Ella, de 48 años, aprendió el oficio tras separarse de su expareja, de quien heredó ese puesto. Ahora sus ingresos promedio de $ 20 al día los destina para mantener a sus tres hijos y darles un estudio para que logren superarse.

Zambrano trabaja en un diminuto banquillo frente a su clienta, que afirma que le agrada su delicadeza y trabajo a detalle en la tarea de betunar.

En diversos puntos de la ciudad, donde se da constante movimiento de peatones, en los alrededores de parques como el Seminario, Centenario, la Victoria y plazas como La Merced y San Francisco, se los halla aún a los betuneros.

En esos 5 a 10 minutos de su lustrada, ellos comparten una charla durante su trabajo o prestan el periódico a los clientes más tímidos. Algunos escuchan anécdotas y hasta aconsejan sobre asuntos del amor, entre esos Alberto Cortez Reyes, que con sus bromas le cambia el día a sus fieles clientes.

Al mantense le agrada el contacto con la gente que mantiene con venta de periódicos desde hace 24 años en el Barrio del Centenario. “Me gusta estar aquí. Una hija me dice que no venga… ‘qué tú me quieres matar más rápido’, me moriría de la pena de no hacer nada”, dice.

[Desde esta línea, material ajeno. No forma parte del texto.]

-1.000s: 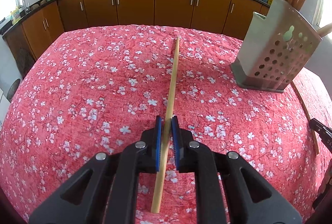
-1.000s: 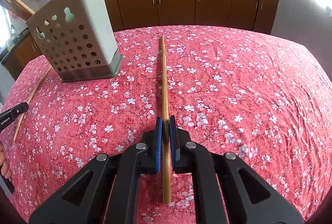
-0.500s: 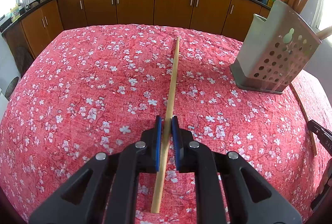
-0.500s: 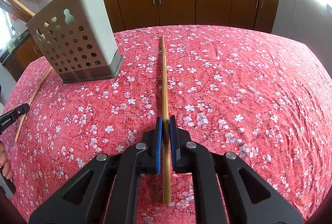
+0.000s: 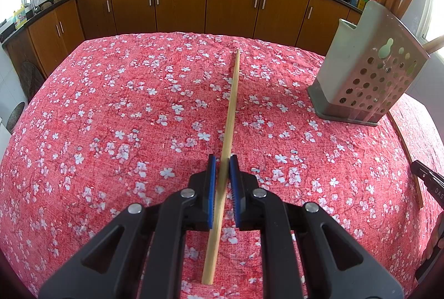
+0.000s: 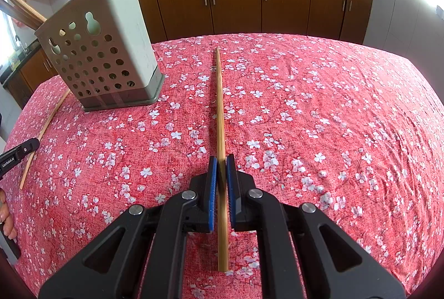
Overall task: Organize utensils
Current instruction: 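Grasp the chopstick with the left tool while the right tool grasps its own, then lift the left tool's chopstick over the holder while the right tool lifts its own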
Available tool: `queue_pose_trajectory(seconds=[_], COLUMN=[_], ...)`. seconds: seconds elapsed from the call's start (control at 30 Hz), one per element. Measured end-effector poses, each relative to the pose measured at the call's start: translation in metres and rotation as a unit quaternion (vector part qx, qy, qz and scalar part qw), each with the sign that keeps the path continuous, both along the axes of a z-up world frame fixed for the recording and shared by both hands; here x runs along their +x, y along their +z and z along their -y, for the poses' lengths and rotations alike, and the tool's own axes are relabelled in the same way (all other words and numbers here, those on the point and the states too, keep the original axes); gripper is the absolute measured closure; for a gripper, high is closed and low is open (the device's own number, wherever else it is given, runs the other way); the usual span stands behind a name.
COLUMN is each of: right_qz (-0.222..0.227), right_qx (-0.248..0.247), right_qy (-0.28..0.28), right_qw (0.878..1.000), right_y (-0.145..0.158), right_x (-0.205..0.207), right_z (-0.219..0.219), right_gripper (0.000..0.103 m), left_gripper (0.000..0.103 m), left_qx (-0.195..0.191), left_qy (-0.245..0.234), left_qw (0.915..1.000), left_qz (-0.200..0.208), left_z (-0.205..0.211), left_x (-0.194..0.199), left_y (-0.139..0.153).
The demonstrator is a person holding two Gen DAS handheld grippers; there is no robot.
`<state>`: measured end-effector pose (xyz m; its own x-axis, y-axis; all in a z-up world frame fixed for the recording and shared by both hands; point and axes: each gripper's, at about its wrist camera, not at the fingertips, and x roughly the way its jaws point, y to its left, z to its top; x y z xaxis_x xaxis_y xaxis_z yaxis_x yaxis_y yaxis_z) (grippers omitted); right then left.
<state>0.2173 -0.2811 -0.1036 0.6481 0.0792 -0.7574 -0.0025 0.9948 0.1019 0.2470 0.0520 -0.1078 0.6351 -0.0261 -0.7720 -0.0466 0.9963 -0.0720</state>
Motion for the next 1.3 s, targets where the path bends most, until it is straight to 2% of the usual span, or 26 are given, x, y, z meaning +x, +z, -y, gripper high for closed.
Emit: queue_pose_trajectory(seconds=[0.5,0.63,0.93,1.07,1.3], right_qz=[0.000,0.000,0.007,0.049,0.119], right_qx=[0.000,0.010,0.018,0.018,0.020], right_qy=[-0.001,-0.002,-0.003,-0.003,-0.006], right_qw=[1.000,1.000,1.000,0.999,0.993], right_y=[0.001,0.000,0.006,0.030,0.080], right_x=[0.001,-0.003,-0.013,-0.034,-0.062], right_z=[0.000,0.004,0.005,0.008,0.015], right_gripper=[0.095,0.095,0.095,0.096,0.096], left_gripper=[0.090,0.090,0.095,0.095,0.095], left_qx=[-0.004,0.025,0.052,0.030,0.008], left_qy=[-0.001,-0.013,-0.025,-0.023,-0.028], left_qw=[1.0000,0.9996,0.9983,0.9990,0.9943], left_qz=[0.000,-0.003,-0.006,0.024,0.103], left_z=[0.001,0.004,0.016,0.009,0.010], left_x=[0.000,-0.013,-0.025,-0.040,-0.064], left_y=[0.001,0.003,0.004,0.023,0.081])
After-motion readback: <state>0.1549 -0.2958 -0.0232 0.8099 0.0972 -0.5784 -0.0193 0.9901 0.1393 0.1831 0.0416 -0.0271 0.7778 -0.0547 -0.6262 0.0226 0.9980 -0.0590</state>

Varios coinciden en que la demanda ha bajado, así como los puestos de betuneros con plataforma integrada por una silla de aluminio y un parasol. En antaño los betuneros cargaban su cajón, tintes y pomadas yendo a pie por las calles. Ahora eso más lo hacen jóvenes.

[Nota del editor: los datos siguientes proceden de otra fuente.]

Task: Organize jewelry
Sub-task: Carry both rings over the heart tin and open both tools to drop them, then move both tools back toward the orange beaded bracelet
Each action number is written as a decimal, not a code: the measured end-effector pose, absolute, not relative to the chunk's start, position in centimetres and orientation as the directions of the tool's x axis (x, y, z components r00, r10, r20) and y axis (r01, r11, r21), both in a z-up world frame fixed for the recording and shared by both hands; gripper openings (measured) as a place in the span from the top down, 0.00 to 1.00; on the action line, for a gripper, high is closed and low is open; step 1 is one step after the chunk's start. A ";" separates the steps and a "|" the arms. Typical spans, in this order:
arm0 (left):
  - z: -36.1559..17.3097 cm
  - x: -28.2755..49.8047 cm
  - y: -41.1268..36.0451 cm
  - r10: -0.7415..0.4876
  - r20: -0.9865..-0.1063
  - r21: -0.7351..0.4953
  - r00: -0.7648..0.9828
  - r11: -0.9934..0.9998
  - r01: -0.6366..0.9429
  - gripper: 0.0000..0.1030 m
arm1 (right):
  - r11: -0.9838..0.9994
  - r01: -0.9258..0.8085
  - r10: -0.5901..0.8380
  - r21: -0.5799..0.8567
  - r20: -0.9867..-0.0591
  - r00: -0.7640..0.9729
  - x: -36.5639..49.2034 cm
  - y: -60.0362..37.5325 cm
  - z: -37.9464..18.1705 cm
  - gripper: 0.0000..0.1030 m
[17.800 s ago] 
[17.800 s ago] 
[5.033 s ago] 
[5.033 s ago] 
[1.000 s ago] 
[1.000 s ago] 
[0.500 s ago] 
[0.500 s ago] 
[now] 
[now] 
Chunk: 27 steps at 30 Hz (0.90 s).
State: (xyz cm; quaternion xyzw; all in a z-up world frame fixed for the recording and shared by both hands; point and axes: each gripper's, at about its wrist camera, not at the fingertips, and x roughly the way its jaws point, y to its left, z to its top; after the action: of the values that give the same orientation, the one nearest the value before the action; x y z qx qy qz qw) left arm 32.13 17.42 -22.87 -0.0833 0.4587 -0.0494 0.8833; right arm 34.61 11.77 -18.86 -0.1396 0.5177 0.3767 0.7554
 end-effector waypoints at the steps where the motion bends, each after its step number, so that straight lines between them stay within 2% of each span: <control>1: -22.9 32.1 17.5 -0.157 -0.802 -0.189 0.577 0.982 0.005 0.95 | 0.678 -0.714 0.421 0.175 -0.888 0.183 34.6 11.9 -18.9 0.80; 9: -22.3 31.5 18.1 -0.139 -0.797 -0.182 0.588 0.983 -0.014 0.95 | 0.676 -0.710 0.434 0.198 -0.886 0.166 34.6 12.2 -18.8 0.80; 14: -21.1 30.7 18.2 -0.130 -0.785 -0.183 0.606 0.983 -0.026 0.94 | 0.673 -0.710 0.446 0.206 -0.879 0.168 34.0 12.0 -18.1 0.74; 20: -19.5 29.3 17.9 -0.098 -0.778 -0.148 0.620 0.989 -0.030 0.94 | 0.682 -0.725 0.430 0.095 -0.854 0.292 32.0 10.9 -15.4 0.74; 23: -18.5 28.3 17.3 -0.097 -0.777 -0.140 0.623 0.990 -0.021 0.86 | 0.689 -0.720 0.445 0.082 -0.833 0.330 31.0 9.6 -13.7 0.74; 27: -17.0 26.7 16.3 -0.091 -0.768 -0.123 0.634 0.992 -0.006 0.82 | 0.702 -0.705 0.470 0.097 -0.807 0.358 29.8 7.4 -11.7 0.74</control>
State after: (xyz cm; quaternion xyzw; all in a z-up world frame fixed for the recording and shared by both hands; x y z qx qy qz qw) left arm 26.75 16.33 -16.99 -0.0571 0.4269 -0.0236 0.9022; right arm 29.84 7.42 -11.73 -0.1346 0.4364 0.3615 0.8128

Tanto Juan Guillermo Velázquez y Hólguer Mata, betuneros del parque Seminario, esperan ayuda para remodelar sus puestos y piden facilidades en la obtención de créditos.

Velázquez cuenta que empezó en el oficio a los 10 años con apoyo de su abuelo que tenía una plataforma de betunero. Él fue cargador de banano y hace cinco años ante la necesidad volvió al oficio cobrando de $ 0,50 a $ 0,75 la lustrada.

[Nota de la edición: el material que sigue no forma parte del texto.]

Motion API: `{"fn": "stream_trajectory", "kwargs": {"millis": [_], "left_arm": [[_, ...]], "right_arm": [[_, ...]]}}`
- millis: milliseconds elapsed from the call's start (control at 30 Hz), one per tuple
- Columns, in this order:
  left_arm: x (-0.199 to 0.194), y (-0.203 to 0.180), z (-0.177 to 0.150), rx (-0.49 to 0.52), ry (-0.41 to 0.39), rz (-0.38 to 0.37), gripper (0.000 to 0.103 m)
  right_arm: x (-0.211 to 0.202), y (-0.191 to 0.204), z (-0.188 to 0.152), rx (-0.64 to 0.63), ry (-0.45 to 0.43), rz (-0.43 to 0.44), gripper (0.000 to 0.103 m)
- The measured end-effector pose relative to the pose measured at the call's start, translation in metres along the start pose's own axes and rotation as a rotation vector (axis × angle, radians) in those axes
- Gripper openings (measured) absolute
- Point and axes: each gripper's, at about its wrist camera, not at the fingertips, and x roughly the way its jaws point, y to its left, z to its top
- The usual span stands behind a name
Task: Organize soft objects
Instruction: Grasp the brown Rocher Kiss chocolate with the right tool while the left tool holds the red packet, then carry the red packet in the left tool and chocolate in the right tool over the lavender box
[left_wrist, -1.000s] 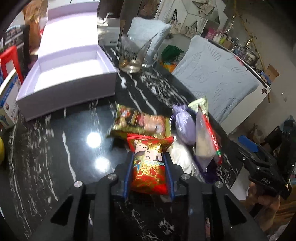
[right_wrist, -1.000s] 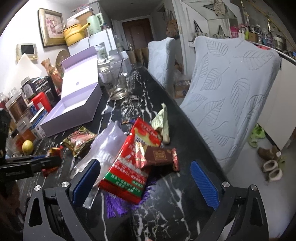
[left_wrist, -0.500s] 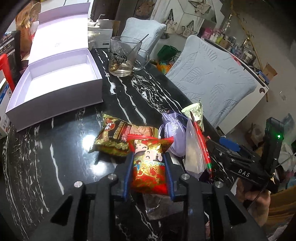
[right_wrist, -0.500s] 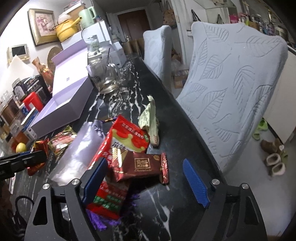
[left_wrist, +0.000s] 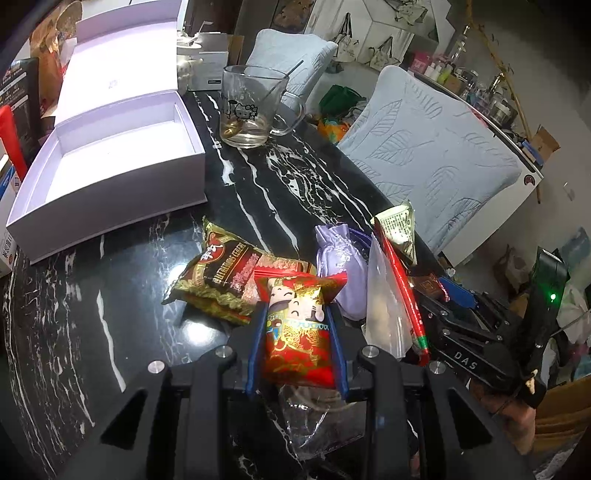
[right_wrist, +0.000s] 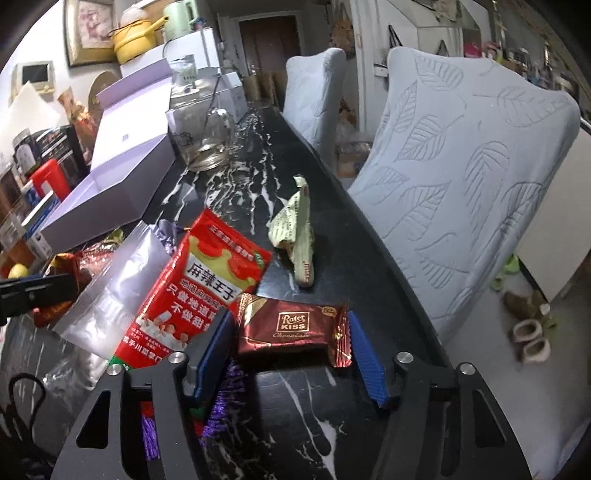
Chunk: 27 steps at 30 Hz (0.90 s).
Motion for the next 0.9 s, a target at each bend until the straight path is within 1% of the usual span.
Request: {"fn": "stream_trajectory", "kwargs": {"millis": [67, 133, 333, 433, 600, 767, 900], "left_arm": [[0.000, 0.000, -0.001, -0.002, 0.001, 0.002, 0.030], [-0.001, 0.001, -0.002, -0.001, -0.001, 0.006, 0.030], [-0.004, 0.006, -0.005, -0.011, -0.006, 0.014, 0.030], [-0.007, 0.008, -0.006, -0.014, -0.012, 0.014, 0.030], [-0.013, 0.011, -0.009, -0.017, -0.027, 0.014, 0.030], [-0.021, 0.012, -0.013, -0.019, -0.045, 0.008, 0.030], [-0.031, 0.014, -0.018, -0.022, -0.067, 0.013, 0.030]], "right_arm": [[0.001, 0.004, -0.002, -0.034, 0.000, -0.025, 0.056], [0.003, 0.013, -0.005, -0.086, -0.007, -0.070, 0.054], [0.001, 0.010, -0.005, -0.058, -0.018, -0.058, 0.050], [-0.003, 0.004, -0.005, -0.006, -0.023, -0.023, 0.049], [-0.016, 0.000, -0.008, 0.028, -0.037, -0.023, 0.049], [-0.033, 0.004, -0.007, 0.024, -0.073, -0.024, 0.048], [-0.045, 0.015, -0.004, 0.005, -0.100, -0.006, 0.048]]}}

“Por las tardes iba con el cajón al Malecón viejo a lustrarle a los marinos y extranjeros, también lustraba casa por casa a familias de Urdesa”, cita.

En cambio, Mata, de 30 años, lleva 11 años en el oficio con la meta de que sus tres hijos sean profesionales y se superen.

La mayoría de betuneros, como Juan Flores (80), de la plaza San Francisco, no tienen una jubilación, ni bonos y viven del diario, $ 10 a $ 15. Sus clientes les ayudan.